While we’re talking about partners, spare a thought for those of us who are in relationships. About a month into the lockdown, it was already getting hairy. We have all discovered that there CAN be too much togetherness. As a friend said recently, “It’s true that we’re all going to be so happy when we finally can get together with those we love and have missed. Just not those people that we’ve been locked down with… those people can go to hell… “ 

But hey! Look at the bright side. A research paper came out today that should radically kickstart a search for a vaccine and cure – the state of the penis is implicated. There may be erectile dysfunction to worry about!  Ventilator/Schmentilator. If there’s a penis somewhere that is unable to erect, we must sound the alarms!

“ Despite being a trivial matter for patients in intensive care units (ICUs), erectile dysfunction (ED) is a likely consequence of COVID-19 for survivors, and considering the high transmissibility of the infection and the higher contagion rates among elderly men, a worrying phenomenon for a large part of affected patients.

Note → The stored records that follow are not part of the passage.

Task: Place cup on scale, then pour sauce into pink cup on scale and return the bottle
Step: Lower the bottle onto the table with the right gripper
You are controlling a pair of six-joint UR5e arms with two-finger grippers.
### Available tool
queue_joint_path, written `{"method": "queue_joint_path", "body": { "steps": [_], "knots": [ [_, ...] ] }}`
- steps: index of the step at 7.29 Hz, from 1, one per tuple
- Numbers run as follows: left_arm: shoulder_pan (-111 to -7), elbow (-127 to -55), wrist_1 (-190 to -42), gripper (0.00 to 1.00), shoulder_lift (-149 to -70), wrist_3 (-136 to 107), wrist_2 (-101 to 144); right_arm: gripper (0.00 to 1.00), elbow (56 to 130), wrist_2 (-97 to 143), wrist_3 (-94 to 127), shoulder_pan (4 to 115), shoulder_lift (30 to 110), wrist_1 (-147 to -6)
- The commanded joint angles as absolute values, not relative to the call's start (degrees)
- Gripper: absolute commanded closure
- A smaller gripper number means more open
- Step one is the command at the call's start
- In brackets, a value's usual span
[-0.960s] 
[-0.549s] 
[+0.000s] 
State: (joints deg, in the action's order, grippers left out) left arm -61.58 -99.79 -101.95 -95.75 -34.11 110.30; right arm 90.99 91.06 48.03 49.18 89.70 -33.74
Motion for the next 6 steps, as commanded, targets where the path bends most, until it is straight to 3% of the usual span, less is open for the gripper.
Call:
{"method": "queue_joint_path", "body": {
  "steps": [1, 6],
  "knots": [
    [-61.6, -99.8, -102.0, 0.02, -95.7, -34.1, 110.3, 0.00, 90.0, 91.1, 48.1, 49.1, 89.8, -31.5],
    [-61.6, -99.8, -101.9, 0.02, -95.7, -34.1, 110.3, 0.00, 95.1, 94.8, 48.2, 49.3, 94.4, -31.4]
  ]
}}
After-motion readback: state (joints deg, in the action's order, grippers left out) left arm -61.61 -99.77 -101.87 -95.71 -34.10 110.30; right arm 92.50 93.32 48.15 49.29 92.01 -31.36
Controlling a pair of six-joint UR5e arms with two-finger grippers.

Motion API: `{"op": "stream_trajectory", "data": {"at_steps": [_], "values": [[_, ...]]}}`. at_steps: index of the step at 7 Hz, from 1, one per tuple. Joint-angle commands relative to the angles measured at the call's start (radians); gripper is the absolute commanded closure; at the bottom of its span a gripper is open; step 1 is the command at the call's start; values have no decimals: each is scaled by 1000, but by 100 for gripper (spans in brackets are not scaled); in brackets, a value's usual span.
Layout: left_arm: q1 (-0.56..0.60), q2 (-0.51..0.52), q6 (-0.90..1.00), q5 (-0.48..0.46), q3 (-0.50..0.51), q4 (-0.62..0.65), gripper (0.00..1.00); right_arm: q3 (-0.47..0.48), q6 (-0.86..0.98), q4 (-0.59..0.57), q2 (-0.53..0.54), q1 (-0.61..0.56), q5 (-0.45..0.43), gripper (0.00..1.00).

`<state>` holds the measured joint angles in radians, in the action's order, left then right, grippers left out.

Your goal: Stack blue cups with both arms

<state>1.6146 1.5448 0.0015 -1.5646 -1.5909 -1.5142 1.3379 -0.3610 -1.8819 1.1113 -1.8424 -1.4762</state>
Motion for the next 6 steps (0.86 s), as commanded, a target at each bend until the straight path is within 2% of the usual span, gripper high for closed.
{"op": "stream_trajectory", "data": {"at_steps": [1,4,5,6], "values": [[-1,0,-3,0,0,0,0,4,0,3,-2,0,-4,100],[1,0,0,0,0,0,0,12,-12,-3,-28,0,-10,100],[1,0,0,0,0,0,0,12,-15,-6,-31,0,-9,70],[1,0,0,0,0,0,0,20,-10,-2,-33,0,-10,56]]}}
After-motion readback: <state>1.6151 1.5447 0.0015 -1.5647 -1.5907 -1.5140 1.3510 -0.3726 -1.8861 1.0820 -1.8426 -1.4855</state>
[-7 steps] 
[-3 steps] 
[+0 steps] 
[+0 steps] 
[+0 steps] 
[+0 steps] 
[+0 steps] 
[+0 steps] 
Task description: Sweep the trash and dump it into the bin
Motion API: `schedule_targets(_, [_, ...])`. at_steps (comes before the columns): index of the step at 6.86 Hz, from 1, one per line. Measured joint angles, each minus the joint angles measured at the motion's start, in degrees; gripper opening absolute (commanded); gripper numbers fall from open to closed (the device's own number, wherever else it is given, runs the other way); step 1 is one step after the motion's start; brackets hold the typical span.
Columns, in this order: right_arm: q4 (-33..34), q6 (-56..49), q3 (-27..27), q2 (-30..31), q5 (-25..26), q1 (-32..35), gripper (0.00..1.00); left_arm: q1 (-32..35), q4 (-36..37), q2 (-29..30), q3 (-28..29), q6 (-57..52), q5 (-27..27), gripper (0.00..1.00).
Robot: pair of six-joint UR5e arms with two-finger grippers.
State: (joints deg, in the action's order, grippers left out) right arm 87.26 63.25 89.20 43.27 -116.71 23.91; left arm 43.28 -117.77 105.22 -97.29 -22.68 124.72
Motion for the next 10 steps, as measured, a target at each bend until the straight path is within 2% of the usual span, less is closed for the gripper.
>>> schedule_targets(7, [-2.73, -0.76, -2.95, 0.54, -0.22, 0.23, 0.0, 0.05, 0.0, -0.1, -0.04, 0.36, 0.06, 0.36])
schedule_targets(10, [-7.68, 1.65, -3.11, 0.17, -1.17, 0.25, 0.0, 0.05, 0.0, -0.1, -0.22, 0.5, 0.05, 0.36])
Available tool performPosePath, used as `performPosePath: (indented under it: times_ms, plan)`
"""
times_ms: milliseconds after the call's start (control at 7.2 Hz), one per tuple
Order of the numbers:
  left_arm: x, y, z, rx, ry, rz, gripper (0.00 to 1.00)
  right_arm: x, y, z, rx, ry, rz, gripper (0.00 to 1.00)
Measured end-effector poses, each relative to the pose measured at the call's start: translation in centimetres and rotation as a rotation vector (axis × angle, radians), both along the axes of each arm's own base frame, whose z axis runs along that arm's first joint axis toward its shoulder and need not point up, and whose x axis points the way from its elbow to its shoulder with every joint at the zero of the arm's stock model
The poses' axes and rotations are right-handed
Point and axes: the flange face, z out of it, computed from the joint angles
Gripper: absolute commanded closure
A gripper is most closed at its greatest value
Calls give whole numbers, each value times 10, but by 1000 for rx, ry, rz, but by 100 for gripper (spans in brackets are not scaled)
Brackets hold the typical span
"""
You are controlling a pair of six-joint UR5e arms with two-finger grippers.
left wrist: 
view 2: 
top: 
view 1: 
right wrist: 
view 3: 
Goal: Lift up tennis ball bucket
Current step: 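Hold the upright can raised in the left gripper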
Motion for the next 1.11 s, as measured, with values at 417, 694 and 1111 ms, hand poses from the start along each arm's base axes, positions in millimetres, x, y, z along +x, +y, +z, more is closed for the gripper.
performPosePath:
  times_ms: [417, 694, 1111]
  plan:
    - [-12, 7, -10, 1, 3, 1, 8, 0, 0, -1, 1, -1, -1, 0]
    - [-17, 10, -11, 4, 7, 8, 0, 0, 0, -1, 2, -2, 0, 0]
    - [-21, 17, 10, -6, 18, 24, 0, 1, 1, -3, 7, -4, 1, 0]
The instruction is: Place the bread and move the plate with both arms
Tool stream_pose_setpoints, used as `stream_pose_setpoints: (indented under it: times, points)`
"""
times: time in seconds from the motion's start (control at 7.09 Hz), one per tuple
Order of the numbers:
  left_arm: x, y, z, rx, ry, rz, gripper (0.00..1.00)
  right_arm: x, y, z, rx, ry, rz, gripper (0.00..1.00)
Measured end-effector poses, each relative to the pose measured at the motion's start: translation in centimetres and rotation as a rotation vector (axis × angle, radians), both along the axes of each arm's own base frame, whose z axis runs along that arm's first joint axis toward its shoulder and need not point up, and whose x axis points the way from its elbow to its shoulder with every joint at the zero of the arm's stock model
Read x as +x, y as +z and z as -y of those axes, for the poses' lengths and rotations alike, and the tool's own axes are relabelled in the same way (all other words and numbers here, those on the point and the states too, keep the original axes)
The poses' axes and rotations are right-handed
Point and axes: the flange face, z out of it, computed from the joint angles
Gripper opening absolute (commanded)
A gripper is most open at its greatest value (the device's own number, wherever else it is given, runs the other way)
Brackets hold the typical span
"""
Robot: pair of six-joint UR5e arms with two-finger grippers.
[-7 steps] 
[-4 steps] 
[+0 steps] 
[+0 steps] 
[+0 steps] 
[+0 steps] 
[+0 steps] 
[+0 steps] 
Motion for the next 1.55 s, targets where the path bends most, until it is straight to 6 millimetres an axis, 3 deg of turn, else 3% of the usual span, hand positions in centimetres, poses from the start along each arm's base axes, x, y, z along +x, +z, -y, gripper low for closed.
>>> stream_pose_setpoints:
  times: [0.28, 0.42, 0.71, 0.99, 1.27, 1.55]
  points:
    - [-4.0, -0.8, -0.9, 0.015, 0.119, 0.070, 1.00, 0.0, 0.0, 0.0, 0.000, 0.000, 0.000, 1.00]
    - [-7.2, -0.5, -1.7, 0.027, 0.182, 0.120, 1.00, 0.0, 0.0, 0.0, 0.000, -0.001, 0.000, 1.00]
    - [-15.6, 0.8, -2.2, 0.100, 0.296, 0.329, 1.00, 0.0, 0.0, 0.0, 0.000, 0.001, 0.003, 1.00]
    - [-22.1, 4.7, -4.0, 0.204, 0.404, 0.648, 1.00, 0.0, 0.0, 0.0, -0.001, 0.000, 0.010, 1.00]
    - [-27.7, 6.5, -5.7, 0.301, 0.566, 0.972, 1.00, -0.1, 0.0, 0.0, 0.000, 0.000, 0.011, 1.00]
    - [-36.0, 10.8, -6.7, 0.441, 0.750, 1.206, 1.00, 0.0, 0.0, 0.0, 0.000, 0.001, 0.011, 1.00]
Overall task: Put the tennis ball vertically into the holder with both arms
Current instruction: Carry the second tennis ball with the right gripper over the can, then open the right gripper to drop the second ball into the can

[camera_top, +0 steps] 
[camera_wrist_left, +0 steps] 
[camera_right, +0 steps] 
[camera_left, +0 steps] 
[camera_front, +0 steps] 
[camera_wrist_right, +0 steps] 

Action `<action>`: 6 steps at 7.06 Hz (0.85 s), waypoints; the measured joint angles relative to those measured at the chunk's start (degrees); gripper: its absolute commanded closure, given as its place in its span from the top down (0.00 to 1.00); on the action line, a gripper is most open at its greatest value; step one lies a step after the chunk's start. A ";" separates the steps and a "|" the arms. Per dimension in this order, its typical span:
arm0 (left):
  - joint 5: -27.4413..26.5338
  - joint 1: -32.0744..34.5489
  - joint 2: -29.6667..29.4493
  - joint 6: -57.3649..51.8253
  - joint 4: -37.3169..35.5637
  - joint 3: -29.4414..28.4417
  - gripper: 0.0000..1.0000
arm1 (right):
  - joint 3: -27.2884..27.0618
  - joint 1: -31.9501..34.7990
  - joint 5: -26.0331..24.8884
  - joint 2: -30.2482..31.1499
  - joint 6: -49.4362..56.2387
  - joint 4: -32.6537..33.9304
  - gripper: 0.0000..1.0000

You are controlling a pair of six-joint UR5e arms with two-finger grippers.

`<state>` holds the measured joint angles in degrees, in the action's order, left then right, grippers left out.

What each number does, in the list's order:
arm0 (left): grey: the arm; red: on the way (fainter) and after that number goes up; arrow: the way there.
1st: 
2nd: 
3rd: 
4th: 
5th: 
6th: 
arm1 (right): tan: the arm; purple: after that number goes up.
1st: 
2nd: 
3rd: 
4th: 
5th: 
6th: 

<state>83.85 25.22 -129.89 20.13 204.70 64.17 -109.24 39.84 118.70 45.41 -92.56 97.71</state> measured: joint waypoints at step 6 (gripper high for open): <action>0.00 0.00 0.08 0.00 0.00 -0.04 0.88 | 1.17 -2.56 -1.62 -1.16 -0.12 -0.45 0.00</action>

… Endothelial dysfunction, subclinical hypogonadism, psychological distress and impaired pulmonary hemodynamics all contribute to the potential onset of ED. Additionally, COVID-19 might exacerbate cardiovascular conditions; therefore, further increasing the risk of ED. Testicular function in COVID-19 patients requires careful investigation for the unclear association with testosterone deficiency and the possible consequences for reproductive health. Treatment with phosphodiesterase-5 (PDE5) inhibitors might be beneficial for both COVID-19 and ED.” (NCBI.NIM.NIH. GOV.)

Truth be told, there’s always been some people who like to be in relationships, but would really rather not deal with another person, in person. They don’t want the hassle of dealing with someone else’s needs. Or smells. Or laundry.  For those people, this quarantine is a little slice of heaven.

Still, I know there’s hope, down the line. Someday, there will be hugs again. At some point we’ll all emerge from our caves like hibernating bears, and stagger about, clutching at each other.

And all we’ll have to do is get over our terror of other people’s COVID cooties.